In un primo  studio sul ratto (2) è stata valutato l’effetto anticonvulsivante  dell’ olio essenziale di lavanda, per via intraperitoneale a diverse concentrazioni sulle convulsioni indotte da nicotina. Particolarmente al dosaggio di 600 mg\kg la lavanda era capace di ritardare l’inizio, la durata e l’intensità delle convulsioni. In un secondo recente studio (3)
considerato poi  che la tradizione popolare iraniana utilizzava la lavanda per trattare alcuni disturbi nervosi come l’epilessia e la demenza gli A.  hanno studiato questo effetto utilizzando il modello del pentilentetrazolo  che induce contorsioni nel ratto. Lo studio dimostra la capacità della cronica somministrazione di  lavanda di ridurre l’epilessia in questo modello animale. Riduce anche il danno ossidativo al cervello dovuto al tossico. Questo effetto – concludono gli A. – sembra dovuto almeno in parte  alla soppressione di Ossido Nitrico (NO).
Infine uno studio in doppio cieco sull’ uomo (4)  utilizzando una combinazione di oli essenziali, tra cui la lavanda, per il trattamento della dismenorrea.
Si tratta di uno studio in doppio cieco su 48 pazienti con dismenorrea primaria. Le pazienti utilizzavano o olio essenziale di lavanda (24 pazienti) o una fragranza sintetica (24 Pazienti).
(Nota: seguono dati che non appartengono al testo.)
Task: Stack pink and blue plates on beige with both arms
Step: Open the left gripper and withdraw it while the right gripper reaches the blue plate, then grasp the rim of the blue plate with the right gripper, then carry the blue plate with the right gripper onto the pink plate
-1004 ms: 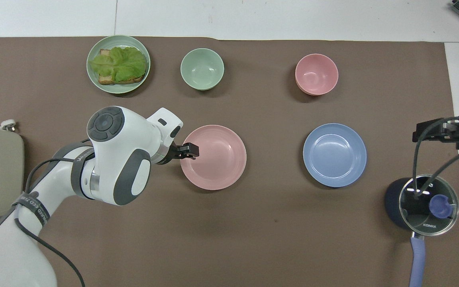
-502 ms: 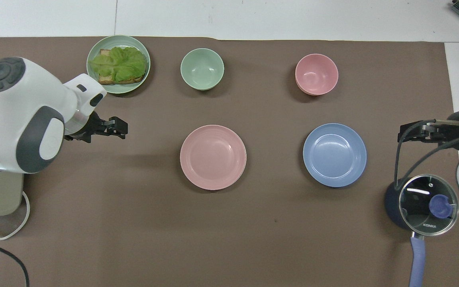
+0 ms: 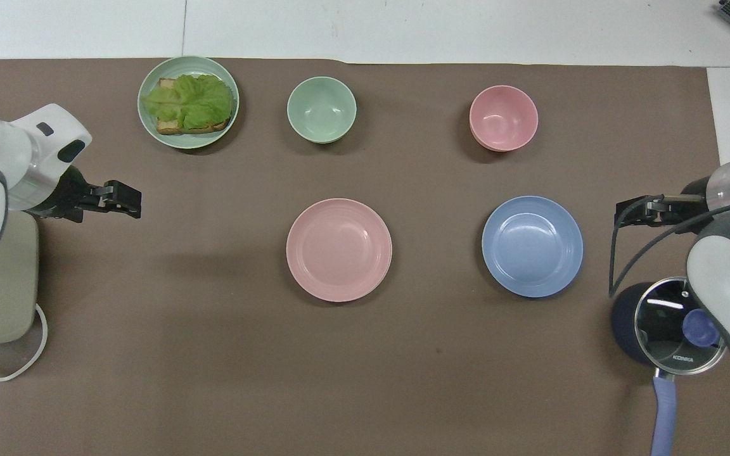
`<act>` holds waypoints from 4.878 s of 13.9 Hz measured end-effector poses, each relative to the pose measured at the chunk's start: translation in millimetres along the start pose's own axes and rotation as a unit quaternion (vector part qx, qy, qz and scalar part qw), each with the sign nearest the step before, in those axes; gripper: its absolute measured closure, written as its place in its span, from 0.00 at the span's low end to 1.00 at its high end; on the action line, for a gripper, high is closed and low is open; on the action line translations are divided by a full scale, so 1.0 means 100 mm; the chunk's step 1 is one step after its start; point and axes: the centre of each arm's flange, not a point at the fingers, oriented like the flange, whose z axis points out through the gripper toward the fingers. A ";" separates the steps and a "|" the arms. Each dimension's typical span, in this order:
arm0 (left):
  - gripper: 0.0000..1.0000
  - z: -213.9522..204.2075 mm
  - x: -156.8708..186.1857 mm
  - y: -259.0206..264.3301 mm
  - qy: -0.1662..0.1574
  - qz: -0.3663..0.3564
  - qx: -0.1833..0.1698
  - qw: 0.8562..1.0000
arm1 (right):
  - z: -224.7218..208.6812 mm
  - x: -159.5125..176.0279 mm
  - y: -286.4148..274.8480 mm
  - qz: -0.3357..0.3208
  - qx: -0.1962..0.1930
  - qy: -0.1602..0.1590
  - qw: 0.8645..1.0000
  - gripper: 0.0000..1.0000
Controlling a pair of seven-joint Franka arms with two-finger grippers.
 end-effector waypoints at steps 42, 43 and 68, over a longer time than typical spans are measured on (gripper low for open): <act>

L’olio essenziale di lavanda, salvia e maggiorana (in rapporto 2:1:1) era diluito in una crema che applicavano giornalmente nel basso addome dalla fine della mestruazione fino all’ inizio della mestruazione successiva. Lo studio dimostrava una significativa diminuzione del dolore (entrambi i gruppi trattati) e della sua durata (gruppo olio essenziale). Gli autori concludono sottolineando l’utilità dell’aromaterapia nella dismenorrea e individuano tra  le principali sostanze dotate di effetto antinocicettivo il  Linalil acetato, il linaloolo, l’ eucaliptolo ed il  beta cariofillene)

Bibliografia
1: F. Deodato, C. Di Stanislao, M. Corradin: Guida farmacologica all’ uso delle piante medicinali CEA ED 2011 Milano

2. Arzi A, Ahamehe M, Sarahroodi S. Effect of hydroalcoholic extract of Lavandula officinalis on nicotine-induced convulsion in mice. Pak J Biol Sci. 2011 Jun 1;14(11):634-40

3. Rahmati B, Khalili M, Roghani M, Ahghari P. Anti-epileptogenic and antioxidant effect of Lavandula officinalis aerial part extract against pentylenetetrazol-induced kindling in male mice.

4. Ou MC, Hsu TF, Lai AC, Lin YT, Lin CC. Pain relief assessment by aromatic essential oil massage on outpatients with primary dysmenorrhea: a randomized, double-blind clinical trial J Obstet Gynaecol Res. 2012 May;38(5):817-22.